TASK REQUIREMENTS: The expected result is the run of lines from the one containing "Please pick out the blue" to the end of the listing, copied exactly.

(Beginning of TASK INPUT)

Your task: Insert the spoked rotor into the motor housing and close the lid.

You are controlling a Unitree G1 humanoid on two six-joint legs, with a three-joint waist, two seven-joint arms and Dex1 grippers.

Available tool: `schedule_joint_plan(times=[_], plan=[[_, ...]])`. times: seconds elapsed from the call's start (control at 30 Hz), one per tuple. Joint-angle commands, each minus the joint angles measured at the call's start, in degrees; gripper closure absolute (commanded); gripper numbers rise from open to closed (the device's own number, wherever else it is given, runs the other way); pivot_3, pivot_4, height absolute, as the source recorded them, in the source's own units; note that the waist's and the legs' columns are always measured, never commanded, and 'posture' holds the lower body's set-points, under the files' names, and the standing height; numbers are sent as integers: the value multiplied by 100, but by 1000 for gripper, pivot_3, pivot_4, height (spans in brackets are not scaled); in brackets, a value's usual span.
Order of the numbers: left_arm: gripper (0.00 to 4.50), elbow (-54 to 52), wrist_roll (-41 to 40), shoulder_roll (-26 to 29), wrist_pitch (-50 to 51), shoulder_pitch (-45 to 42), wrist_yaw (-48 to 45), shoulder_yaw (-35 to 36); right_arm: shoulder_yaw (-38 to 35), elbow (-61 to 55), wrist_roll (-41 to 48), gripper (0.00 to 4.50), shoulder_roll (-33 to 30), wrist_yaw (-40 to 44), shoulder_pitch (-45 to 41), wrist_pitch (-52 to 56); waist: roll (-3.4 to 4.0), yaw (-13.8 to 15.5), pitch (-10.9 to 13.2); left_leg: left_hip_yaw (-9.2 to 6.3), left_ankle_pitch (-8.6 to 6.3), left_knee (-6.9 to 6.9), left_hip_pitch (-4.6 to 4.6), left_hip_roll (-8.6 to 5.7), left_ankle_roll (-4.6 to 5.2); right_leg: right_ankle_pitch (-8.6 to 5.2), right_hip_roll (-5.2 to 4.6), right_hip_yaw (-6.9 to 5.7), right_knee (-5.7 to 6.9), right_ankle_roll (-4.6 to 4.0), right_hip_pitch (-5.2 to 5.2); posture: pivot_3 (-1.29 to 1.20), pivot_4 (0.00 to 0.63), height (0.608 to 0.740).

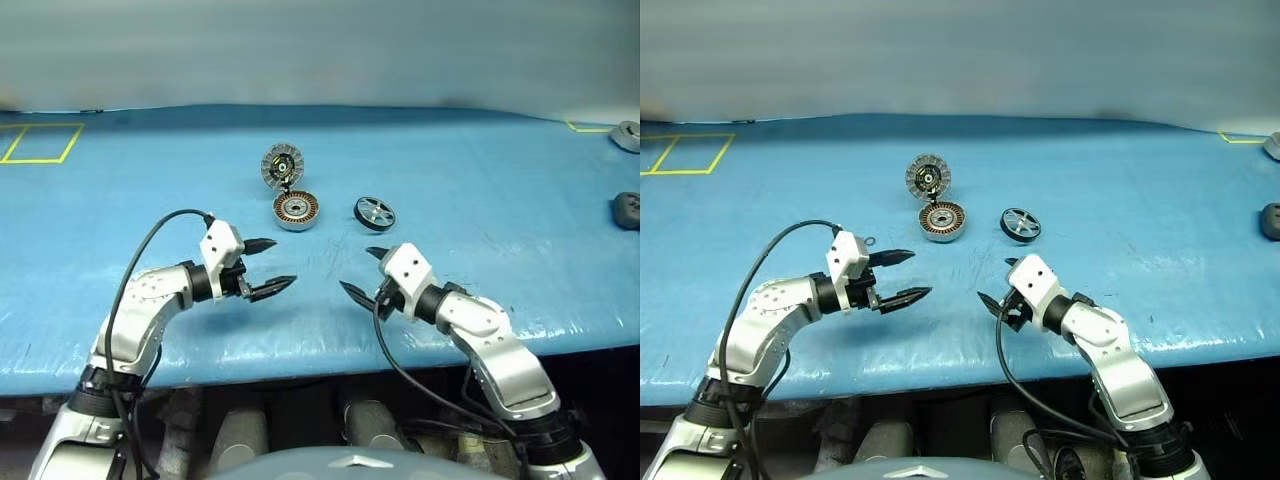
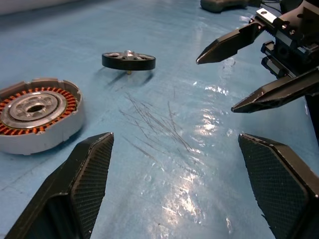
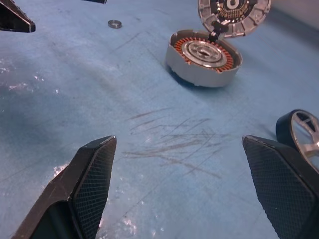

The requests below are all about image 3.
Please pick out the small grey round object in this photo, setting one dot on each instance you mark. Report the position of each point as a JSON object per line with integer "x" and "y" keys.
{"x": 179, "y": 67}

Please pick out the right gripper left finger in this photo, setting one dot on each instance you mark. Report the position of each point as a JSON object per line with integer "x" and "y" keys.
{"x": 89, "y": 189}

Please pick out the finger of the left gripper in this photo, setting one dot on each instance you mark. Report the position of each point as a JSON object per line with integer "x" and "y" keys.
{"x": 96, "y": 1}
{"x": 13, "y": 18}

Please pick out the black rotor with silver spokes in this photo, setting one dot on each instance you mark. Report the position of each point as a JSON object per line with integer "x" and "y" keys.
{"x": 284, "y": 124}

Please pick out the motor cover with circuit board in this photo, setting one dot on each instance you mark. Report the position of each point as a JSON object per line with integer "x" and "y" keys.
{"x": 251, "y": 22}

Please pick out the blue plastic table cover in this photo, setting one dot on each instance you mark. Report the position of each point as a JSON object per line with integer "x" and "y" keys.
{"x": 74, "y": 87}

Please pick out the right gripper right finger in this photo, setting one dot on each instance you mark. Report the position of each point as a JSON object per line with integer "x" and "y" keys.
{"x": 281, "y": 189}

(End of TASK INPUT)

EXPECTED OUTPUT:
Please pick out the blue plastic table cover in this photo, setting one dot on each instance you mark. Report the position of each point as a JSON object per line with integer "x" and "y" keys.
{"x": 74, "y": 87}

Please pick out the right gripper right finger in this photo, setting one dot on each instance you mark. Report the position of each point as a JSON object per line with integer "x" and "y" keys.
{"x": 281, "y": 189}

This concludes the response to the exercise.